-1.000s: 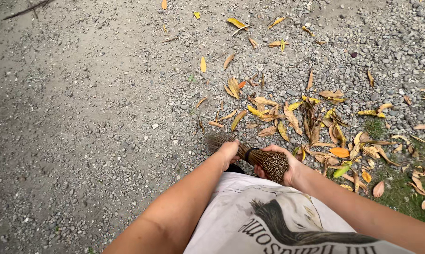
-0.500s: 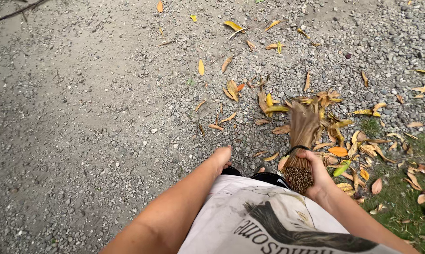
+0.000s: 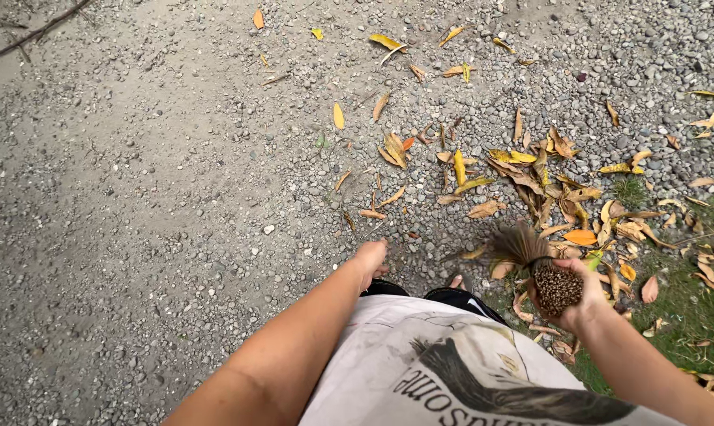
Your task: The person sweeps dried leaves and debris across a gravel and dirt ground using a handheld broom made of sticks.
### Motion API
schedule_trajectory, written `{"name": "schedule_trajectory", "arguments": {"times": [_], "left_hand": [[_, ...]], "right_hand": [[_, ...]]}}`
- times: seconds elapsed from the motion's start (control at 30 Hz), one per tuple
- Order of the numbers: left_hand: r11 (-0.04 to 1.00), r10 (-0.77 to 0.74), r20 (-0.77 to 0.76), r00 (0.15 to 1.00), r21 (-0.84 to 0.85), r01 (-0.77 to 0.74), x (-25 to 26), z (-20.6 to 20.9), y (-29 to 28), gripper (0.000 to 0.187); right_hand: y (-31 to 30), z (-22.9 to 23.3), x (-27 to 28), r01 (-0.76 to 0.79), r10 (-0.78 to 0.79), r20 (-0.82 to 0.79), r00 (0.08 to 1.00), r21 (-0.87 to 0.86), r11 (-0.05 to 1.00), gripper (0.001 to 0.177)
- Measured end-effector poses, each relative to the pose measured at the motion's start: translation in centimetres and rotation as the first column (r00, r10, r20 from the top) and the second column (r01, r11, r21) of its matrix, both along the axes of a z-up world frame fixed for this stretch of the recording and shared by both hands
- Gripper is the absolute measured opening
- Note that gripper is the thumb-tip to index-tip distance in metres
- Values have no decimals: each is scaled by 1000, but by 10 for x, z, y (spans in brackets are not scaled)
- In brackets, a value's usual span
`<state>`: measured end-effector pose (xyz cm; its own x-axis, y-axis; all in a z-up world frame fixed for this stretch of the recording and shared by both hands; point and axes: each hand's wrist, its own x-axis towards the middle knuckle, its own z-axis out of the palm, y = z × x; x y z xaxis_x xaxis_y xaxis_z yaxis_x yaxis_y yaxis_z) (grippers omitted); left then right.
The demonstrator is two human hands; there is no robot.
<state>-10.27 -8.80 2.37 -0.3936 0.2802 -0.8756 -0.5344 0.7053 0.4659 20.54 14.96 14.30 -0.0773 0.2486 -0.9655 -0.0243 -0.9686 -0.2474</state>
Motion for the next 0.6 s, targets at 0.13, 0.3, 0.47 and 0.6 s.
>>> {"name": "schedule_trajectory", "arguments": {"times": [0.13,0.3,0.47,0.6], "left_hand": [[999,-46,-12,999,-5,45,-4,-3,-15,53],[996,-93,-7,996,6,93,-8,-4,-9,56],[989,-133,-14,991,58,134,-14,-5,-2,56],[992,-109,-20,994,62,110,-23,-10,-14,56]], "right_hand": [[-63,32,-38,-182,177,43,983,154,971,47],[-81,53,-53,-220,185,-394,900,-45,974,51],[-86,12,-86,-336,169,-497,851,-269,903,46],[-78,-1,-82,-158,127,-237,963,-120,980,44]]}}
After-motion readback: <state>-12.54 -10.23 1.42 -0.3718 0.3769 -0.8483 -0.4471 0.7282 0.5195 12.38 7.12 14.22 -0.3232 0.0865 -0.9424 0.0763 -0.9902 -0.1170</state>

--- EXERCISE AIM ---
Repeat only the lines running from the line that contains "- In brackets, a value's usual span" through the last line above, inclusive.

--- WRITTEN RESPONSE ---
- In brackets, a value's usual span
`<state>`: measured end-effector pose (xyz cm; its own x-axis, y-axis; all in a z-up world frame fixed for this stretch of the recording and shared by both hands; point and axes: each hand's wrist, its own x-axis towards the middle knuckle, its own z-axis out of the palm, y = z × x; x y z xaxis_x xaxis_y xaxis_z yaxis_x yaxis_y yaxis_z) (grippers omitted); left then right.
The demonstrator is two human hands; there is no robot.
<state>-10.27 -8.80 2.37 -0.3936 0.2802 -0.8756 -0.5344 0.7053 0.4659 20.54 14.96 14.30 -0.0773 0.2486 -0.9655 -0.0243 -0.9686 -0.2474</state>
Motion for the next 0.6 s, targets at 0.13, 0.3, 0.47 and 0.6 s.
>>> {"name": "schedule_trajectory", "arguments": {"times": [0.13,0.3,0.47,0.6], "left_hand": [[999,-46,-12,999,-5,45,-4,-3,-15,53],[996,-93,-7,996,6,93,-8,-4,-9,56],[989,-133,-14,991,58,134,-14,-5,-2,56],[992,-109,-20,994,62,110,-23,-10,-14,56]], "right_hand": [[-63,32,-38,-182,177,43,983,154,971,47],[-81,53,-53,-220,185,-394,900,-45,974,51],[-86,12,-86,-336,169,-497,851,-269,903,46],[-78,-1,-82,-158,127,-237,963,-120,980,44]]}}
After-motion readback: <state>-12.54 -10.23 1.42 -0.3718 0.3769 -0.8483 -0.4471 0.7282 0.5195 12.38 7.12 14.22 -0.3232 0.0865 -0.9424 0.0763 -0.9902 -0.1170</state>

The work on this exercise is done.